▸ **What the task requires**:
Print the line where "Is there any aluminium base" occurs and every line that follows it in the data below, ending with the last line, precisely as written.
==============================
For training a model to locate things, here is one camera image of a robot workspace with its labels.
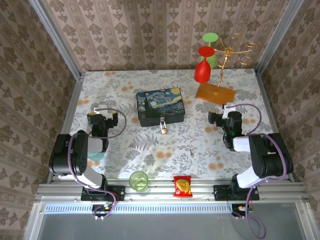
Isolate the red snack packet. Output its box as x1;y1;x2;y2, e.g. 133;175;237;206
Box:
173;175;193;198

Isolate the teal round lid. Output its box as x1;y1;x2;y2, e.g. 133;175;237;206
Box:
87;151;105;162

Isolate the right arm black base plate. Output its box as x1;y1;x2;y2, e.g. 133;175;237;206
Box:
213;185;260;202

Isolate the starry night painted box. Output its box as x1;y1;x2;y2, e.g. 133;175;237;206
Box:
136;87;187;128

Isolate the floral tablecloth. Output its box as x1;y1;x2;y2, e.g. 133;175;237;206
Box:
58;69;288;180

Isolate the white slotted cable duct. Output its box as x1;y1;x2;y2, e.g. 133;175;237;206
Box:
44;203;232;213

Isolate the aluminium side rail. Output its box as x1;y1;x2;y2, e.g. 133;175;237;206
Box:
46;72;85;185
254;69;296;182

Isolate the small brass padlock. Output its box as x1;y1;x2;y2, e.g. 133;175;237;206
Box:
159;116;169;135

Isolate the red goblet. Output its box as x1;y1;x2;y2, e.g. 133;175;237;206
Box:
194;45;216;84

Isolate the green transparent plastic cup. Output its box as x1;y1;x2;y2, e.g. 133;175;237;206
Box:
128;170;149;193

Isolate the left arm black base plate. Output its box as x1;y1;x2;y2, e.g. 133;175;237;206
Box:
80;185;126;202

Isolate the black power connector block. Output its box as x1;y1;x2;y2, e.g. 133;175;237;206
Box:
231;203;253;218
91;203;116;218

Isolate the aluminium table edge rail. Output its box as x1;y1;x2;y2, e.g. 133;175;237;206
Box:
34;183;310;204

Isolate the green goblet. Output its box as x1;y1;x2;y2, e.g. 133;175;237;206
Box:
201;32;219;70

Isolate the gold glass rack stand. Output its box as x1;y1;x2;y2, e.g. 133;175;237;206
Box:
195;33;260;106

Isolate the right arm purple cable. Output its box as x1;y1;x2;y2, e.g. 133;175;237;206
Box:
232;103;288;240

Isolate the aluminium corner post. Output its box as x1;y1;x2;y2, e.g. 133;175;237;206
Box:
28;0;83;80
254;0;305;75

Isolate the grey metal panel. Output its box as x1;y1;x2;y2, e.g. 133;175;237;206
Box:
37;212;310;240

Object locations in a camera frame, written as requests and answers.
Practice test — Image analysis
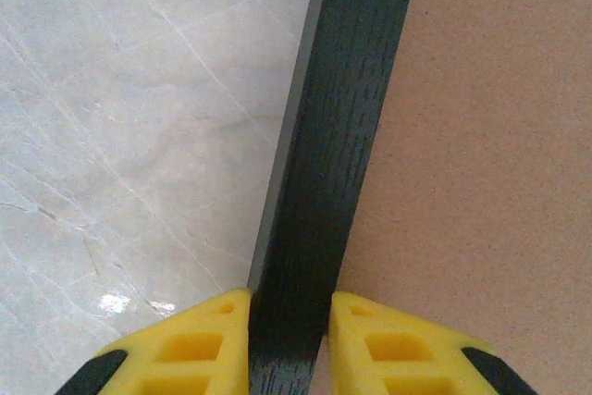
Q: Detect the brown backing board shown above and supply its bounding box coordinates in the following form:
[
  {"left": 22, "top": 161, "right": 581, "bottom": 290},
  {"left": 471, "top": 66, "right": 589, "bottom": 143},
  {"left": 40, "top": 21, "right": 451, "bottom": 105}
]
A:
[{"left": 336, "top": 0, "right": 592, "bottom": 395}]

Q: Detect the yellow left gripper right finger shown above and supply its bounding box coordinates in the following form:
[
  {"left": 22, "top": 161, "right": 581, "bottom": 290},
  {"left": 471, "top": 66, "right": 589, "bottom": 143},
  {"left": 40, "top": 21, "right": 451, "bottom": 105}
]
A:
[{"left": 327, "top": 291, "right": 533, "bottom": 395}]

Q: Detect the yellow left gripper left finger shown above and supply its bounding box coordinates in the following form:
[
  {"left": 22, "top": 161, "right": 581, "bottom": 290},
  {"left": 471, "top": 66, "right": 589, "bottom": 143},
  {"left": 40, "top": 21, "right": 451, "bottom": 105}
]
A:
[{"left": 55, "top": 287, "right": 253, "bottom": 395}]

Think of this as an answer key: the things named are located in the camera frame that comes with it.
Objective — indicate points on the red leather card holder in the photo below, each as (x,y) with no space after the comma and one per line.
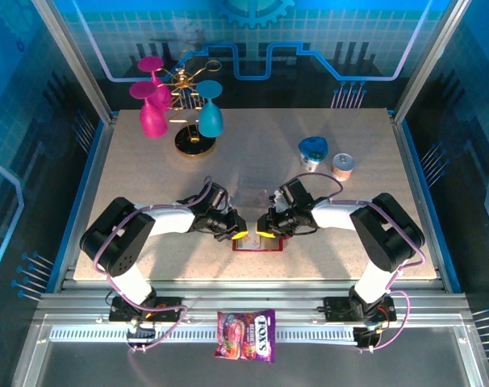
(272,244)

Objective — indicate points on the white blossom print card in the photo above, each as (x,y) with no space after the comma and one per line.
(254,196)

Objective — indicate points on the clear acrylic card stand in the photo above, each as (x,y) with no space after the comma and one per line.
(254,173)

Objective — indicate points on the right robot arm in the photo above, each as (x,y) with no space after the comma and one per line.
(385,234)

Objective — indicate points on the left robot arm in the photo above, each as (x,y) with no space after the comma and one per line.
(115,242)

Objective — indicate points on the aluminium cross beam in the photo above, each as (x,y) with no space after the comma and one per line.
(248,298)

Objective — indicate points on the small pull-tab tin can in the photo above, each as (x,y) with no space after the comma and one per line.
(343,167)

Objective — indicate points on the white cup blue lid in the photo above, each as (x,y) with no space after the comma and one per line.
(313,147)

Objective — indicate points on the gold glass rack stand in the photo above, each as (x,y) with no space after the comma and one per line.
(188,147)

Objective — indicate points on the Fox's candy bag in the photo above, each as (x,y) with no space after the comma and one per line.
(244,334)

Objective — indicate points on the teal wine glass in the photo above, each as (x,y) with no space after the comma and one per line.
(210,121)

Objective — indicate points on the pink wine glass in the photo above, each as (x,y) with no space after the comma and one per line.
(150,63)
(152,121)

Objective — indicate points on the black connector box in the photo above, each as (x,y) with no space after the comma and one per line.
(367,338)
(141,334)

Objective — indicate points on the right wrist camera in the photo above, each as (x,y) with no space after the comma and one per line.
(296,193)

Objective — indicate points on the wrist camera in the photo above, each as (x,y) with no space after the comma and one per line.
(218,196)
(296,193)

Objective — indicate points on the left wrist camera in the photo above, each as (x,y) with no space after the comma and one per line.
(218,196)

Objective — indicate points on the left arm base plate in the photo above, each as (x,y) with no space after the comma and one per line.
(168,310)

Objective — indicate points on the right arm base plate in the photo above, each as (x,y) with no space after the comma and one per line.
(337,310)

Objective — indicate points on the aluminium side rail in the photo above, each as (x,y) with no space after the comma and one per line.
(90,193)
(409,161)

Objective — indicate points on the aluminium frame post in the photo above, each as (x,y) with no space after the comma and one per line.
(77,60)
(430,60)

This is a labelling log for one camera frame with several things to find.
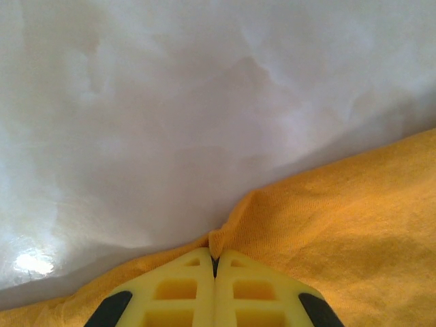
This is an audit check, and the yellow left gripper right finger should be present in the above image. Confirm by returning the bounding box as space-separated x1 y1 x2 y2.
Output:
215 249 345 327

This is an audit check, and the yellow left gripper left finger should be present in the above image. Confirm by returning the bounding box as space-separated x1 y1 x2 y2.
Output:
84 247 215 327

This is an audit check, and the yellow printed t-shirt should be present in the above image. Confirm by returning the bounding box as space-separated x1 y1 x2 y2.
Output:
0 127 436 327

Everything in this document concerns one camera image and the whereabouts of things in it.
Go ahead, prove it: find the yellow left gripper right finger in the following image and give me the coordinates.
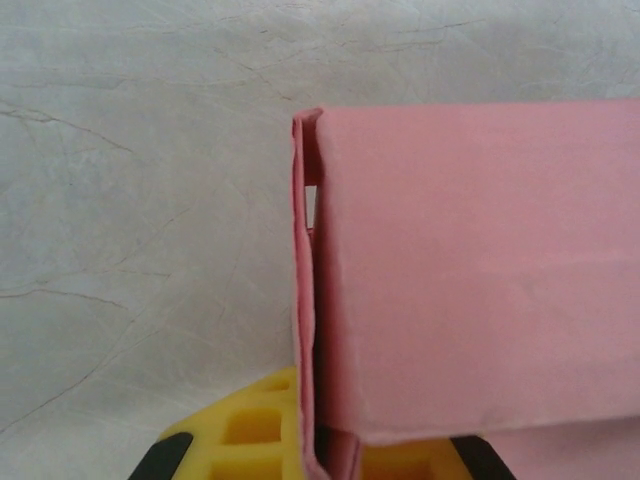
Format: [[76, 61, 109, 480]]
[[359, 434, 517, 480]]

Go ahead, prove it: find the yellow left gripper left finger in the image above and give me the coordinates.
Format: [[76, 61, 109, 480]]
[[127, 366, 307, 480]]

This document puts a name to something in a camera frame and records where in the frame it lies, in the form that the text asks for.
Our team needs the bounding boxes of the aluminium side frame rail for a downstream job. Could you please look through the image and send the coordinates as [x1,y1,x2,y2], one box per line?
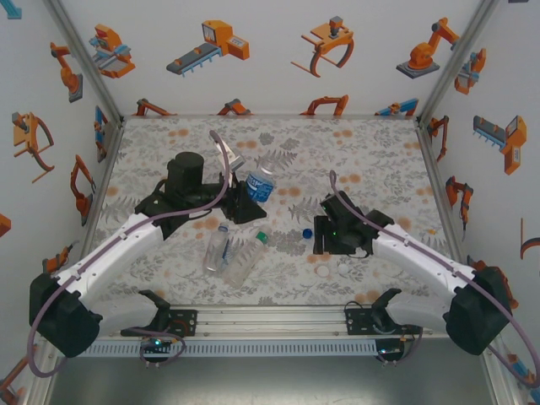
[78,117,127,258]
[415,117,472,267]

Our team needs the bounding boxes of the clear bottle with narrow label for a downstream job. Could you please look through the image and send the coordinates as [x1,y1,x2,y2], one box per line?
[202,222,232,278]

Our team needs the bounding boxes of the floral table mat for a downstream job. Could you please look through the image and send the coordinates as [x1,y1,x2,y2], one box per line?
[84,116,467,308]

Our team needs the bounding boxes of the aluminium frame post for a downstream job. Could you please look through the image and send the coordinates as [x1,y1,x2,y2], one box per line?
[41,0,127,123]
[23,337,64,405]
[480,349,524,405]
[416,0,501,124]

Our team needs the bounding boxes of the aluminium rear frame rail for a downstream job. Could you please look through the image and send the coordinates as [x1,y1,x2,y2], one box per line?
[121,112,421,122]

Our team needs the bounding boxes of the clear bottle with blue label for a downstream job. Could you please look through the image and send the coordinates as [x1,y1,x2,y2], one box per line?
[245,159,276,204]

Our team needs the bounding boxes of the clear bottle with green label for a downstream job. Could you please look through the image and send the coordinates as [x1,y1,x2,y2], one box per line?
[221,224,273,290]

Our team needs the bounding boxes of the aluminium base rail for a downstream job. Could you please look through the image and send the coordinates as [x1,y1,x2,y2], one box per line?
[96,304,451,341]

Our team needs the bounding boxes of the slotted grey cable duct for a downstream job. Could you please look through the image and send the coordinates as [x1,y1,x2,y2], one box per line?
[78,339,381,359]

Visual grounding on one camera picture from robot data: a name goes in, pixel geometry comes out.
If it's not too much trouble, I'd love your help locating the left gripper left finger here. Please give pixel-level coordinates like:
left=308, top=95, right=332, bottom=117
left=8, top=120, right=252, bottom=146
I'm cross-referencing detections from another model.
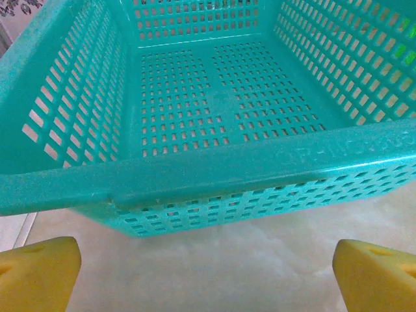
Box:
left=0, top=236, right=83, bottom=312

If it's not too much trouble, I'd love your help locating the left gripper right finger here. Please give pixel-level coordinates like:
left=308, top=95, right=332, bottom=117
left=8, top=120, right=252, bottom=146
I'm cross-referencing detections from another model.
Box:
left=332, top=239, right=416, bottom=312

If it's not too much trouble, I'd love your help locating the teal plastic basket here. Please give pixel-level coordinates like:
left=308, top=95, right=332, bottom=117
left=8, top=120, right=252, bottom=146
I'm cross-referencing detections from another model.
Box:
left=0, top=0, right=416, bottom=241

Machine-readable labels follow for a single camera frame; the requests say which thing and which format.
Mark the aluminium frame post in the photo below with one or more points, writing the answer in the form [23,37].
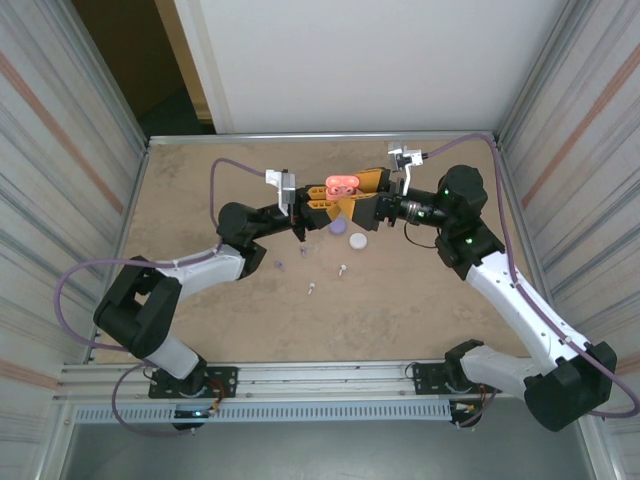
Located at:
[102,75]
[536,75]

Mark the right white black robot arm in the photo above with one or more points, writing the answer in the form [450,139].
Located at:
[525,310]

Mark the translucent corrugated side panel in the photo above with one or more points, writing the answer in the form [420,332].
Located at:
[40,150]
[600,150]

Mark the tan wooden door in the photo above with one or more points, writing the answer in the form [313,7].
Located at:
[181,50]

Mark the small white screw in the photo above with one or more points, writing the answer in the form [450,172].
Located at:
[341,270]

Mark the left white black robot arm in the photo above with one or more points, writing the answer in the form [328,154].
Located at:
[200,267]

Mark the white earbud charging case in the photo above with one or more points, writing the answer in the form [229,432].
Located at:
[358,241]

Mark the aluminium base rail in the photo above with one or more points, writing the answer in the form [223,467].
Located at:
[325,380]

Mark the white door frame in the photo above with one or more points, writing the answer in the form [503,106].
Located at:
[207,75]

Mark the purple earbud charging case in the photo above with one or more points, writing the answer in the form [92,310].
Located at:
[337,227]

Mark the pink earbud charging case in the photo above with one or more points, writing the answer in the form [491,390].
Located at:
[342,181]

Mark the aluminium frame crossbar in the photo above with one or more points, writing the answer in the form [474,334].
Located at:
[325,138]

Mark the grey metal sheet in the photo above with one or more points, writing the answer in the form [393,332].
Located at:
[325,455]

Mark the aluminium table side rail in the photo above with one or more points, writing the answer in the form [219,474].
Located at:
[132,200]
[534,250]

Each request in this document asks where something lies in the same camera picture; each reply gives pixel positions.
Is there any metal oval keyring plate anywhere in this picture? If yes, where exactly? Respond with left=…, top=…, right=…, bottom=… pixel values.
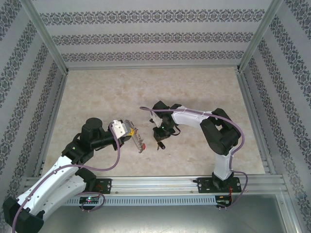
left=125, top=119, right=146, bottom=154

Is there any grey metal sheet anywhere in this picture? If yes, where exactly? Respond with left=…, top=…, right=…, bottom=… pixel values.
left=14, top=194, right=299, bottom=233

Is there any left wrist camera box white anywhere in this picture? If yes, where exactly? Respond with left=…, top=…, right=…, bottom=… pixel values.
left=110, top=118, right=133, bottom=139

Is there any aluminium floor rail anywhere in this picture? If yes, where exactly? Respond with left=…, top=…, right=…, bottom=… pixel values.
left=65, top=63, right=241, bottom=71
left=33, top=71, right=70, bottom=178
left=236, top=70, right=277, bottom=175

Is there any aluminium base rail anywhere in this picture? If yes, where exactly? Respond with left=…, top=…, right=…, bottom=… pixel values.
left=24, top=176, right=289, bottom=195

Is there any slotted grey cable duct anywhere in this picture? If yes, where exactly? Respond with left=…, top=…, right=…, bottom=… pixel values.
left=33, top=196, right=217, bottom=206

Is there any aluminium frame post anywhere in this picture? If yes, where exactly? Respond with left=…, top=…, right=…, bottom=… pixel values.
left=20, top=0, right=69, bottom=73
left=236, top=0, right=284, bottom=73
==============================
▸ **Result of this exercise**:
Is there any aluminium base rail anywhere in this picture? If yes, where exactly? Respond with left=…, top=…, right=…, bottom=… pixel values.
left=24, top=176, right=289, bottom=195

Is there any slotted grey cable duct anywhere in this picture? If yes, where exactly? Respond with left=…, top=…, right=…, bottom=… pixel values.
left=33, top=196, right=217, bottom=206

Is there any aluminium frame post anywhere in this picture? If yes, where exactly? Respond with left=…, top=…, right=…, bottom=… pixel values.
left=20, top=0, right=69, bottom=73
left=236, top=0, right=284, bottom=73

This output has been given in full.